You can see the debris in this screenshot. Each little Chinese flag is a piece of the satellite that remains in orbit.

If you want to track this debris yourself, you can do so in Google Earth using this handy KMZ file that I’ve created. It uses the same code as my previous efforts for tracking the ISS on Google Earth and tracking satellites on Google Earth in general.

Also, if you’re interested in the talk I gave, you can download the PDF of ‘Space Debris‘.

I wonder if this post will be visible through the Great Firewall of China?

UPDATE: The data used for this Google Earth feed comes directly from NORAD, who provide tracking data for most satellites and other orbiting bodies. I should stress that this only shows the trackable debris. This is only  a percentage of what is up there. Some objects are too small to be tracked by radar and so do not appear.

Yesterday’s Astrolunch talk was given by Prof. Mike Disney on the Stability of the Solar System. It was the first of two talks, and in of itself was very informative. Prof. Disney discussed the history of the question of whether or not the Solar System is a stable system. The final answer surprised me.

In his Principia Mathematica, Newton notes that the planets of the Solar System ought not to remain in their orbits indefinitely. He ascribes their apparent stability and endurance to an act of God, and uses that fact as evidence for the existence of God.

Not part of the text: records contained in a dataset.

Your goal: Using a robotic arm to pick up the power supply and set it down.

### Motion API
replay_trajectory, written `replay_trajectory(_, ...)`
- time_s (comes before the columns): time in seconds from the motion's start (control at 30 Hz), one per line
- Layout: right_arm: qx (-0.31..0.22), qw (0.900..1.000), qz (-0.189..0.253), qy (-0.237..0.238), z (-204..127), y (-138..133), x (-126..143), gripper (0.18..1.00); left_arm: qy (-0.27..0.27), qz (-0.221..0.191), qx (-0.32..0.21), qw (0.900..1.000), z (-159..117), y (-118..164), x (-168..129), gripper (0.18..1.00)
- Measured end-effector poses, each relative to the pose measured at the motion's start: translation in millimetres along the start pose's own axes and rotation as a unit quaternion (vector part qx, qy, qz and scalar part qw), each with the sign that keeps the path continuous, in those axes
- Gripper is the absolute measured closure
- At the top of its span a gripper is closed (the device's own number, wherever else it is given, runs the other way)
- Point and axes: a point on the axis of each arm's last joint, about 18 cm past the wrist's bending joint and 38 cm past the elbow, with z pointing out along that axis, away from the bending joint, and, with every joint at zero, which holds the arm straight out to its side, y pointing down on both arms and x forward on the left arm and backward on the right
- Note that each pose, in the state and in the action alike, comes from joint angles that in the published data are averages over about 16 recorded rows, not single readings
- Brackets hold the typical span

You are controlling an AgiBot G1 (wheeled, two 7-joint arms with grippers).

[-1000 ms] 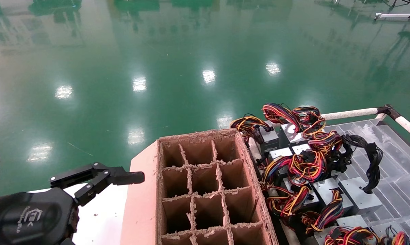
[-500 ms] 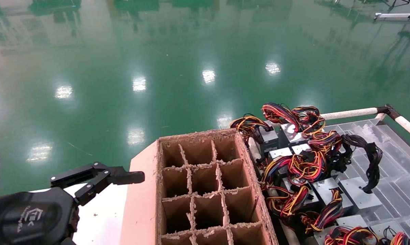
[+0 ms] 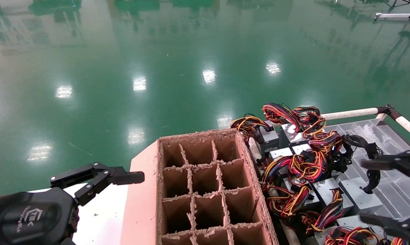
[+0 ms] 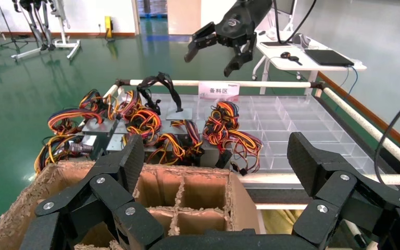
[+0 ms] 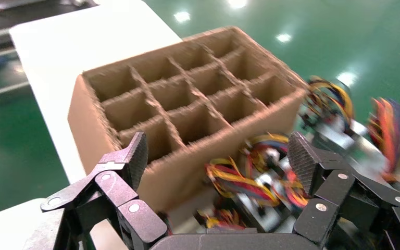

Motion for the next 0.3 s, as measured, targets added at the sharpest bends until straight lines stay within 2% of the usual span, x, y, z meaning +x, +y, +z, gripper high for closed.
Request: replay_trajectory(0.3,0.025,0.999,-0.006,-0.033,28.6,-13.0,-5.1,0.211,0.0,0.0,0.0,1.0,0.0,0.0,0.0,0.184)
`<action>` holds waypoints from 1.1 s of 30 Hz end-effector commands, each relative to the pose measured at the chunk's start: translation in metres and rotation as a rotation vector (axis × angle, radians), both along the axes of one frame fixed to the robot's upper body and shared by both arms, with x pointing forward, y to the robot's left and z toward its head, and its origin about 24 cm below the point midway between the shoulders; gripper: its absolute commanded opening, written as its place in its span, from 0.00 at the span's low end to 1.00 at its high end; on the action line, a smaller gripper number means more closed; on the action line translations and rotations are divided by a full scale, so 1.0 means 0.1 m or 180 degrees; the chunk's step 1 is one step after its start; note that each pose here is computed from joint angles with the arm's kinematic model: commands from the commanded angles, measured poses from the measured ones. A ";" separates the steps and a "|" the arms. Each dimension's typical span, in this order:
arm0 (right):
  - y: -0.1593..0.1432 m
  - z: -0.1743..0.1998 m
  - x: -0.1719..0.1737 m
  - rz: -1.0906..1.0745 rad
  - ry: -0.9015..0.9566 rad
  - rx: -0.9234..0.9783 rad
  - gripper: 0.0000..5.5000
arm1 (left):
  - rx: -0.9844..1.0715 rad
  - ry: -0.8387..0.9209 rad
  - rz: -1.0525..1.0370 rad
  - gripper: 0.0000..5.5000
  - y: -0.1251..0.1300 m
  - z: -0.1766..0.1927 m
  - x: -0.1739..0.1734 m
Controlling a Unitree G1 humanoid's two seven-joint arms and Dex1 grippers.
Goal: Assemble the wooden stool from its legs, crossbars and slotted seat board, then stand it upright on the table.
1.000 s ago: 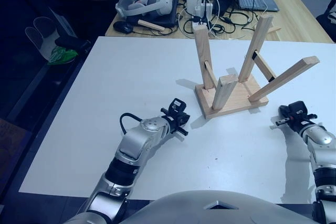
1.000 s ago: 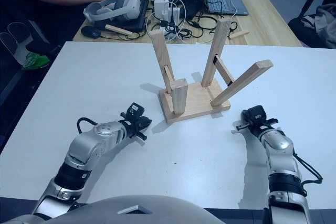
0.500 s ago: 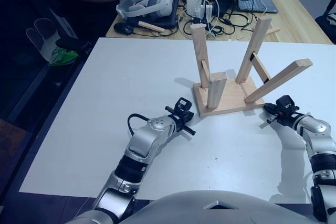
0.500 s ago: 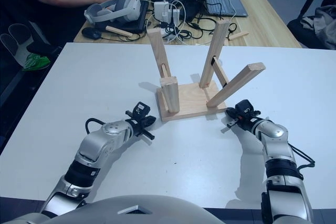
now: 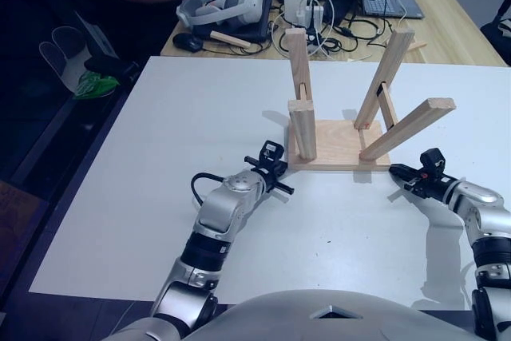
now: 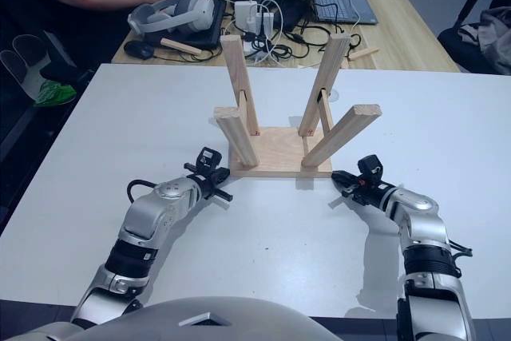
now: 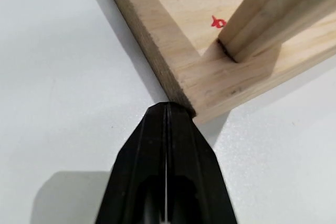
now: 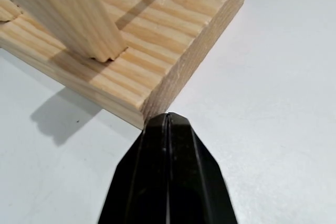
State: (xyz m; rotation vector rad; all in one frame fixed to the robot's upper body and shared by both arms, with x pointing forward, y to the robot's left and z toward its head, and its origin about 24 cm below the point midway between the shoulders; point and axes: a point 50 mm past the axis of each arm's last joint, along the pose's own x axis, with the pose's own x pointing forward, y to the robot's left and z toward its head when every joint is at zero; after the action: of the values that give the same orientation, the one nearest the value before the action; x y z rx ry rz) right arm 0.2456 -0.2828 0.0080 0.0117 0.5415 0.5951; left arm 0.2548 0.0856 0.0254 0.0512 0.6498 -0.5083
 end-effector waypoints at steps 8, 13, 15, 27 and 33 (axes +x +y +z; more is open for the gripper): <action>0.07 -0.09 0.03 -0.0063 -0.0006 -0.0131 0.00 | -0.0069 0.0116 0.0070 0.01 0.03 -0.03 0.01; 0.12 -0.07 0.07 -0.0030 -0.0054 -0.0056 0.00 | -0.0201 0.0058 0.0096 0.01 0.04 0.03 0.02; 0.12 -0.07 0.07 -0.0017 -0.0050 -0.0047 0.00 | -0.0218 0.0045 0.0065 0.01 0.04 0.05 0.02; 0.22 -0.08 0.07 0.0150 0.0052 0.0103 0.00 | -0.0282 0.0173 -0.0195 0.01 -0.08 0.00 0.00; 0.30 -0.05 0.08 0.0248 0.0072 0.0214 0.00 | -0.0475 0.0132 -0.0213 0.01 -0.09 0.05 0.04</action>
State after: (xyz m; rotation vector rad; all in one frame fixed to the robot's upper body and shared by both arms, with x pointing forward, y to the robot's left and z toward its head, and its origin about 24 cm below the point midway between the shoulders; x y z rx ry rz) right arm 0.2551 -0.2717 0.0079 0.0140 0.5380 0.6031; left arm 0.2586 0.0910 0.0253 -0.0235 0.6652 -0.5429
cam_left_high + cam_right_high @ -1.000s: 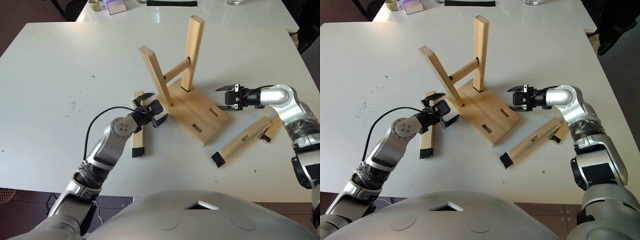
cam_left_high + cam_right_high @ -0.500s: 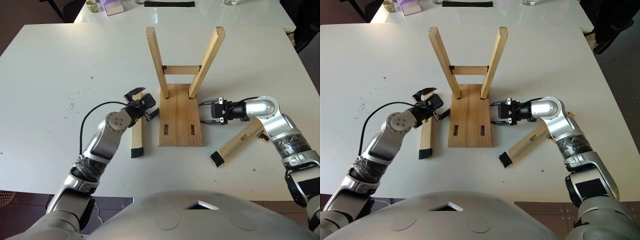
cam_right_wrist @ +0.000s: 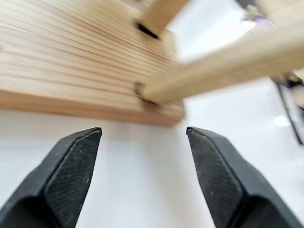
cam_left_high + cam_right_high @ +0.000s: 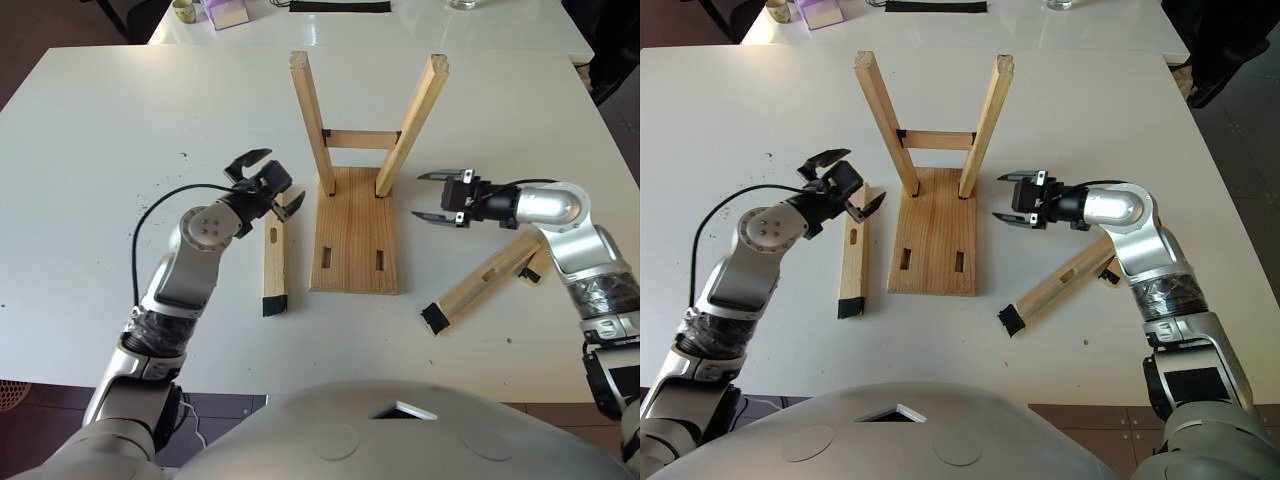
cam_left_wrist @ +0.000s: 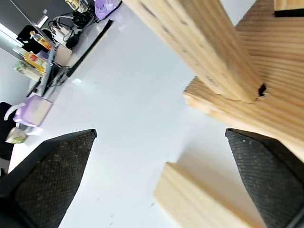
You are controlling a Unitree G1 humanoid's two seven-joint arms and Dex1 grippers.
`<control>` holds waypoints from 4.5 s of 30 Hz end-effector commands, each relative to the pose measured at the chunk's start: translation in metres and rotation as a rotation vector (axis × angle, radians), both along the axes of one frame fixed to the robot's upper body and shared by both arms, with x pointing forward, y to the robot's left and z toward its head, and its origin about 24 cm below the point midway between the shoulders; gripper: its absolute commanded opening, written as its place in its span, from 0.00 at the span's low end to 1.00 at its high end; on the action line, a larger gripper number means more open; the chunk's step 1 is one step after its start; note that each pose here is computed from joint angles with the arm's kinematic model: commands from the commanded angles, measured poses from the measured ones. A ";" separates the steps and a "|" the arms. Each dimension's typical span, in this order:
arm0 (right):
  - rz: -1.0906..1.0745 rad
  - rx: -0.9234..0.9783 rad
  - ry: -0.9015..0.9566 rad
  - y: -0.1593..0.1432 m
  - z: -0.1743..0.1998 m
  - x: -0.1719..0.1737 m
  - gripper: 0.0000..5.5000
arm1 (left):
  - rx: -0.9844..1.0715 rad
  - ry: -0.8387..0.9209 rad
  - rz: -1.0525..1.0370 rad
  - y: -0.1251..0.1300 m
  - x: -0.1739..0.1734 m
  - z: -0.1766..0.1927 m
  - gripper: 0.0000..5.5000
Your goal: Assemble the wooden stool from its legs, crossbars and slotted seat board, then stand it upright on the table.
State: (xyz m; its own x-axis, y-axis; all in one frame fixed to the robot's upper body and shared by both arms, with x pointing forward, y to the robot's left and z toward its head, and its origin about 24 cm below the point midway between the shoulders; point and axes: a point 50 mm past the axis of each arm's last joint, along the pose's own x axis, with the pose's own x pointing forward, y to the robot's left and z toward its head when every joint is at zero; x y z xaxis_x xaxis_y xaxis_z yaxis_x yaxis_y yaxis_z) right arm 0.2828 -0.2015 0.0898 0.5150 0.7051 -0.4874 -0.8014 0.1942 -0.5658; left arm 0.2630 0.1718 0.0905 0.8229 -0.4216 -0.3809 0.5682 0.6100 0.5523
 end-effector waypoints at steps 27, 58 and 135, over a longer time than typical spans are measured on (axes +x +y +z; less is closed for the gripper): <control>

Laplace (another great mathematician of Western history), some hundred years later countered Newton’s argument. He showed that the evidence was actually quite the contrary and in fact the Solar System was stable after all. When asked what this meant about the existence of God, he replied, “I don’t need that hypothesis”.

In 1900, Poincare said that in fact Laplace was the one who was wrong! He argued that in any sufficiently complex, non-linear system, boundary conditions will experience such large-scale effects that the system cannot be stable. This is what is now known as Chaos Theory and it put the nail in the coffin for the idea that the Solar System could ever be considered stable.

Finally in the 1990s, computers became powerful enough that they could simulate the main bodies of the Solar System and answer the question more-or-less once and for all. And what did they find? Well Newton was right about one thing.

In fact, the Solar System is not stable. It sits on a fine line between stability and chaos and oscillates either side of that line on a timescale of roughly one Hubble Time. How does that affect you and me? Well it means that any time now, the Solar System could start to fall out of stability and chuck out a planet… or not.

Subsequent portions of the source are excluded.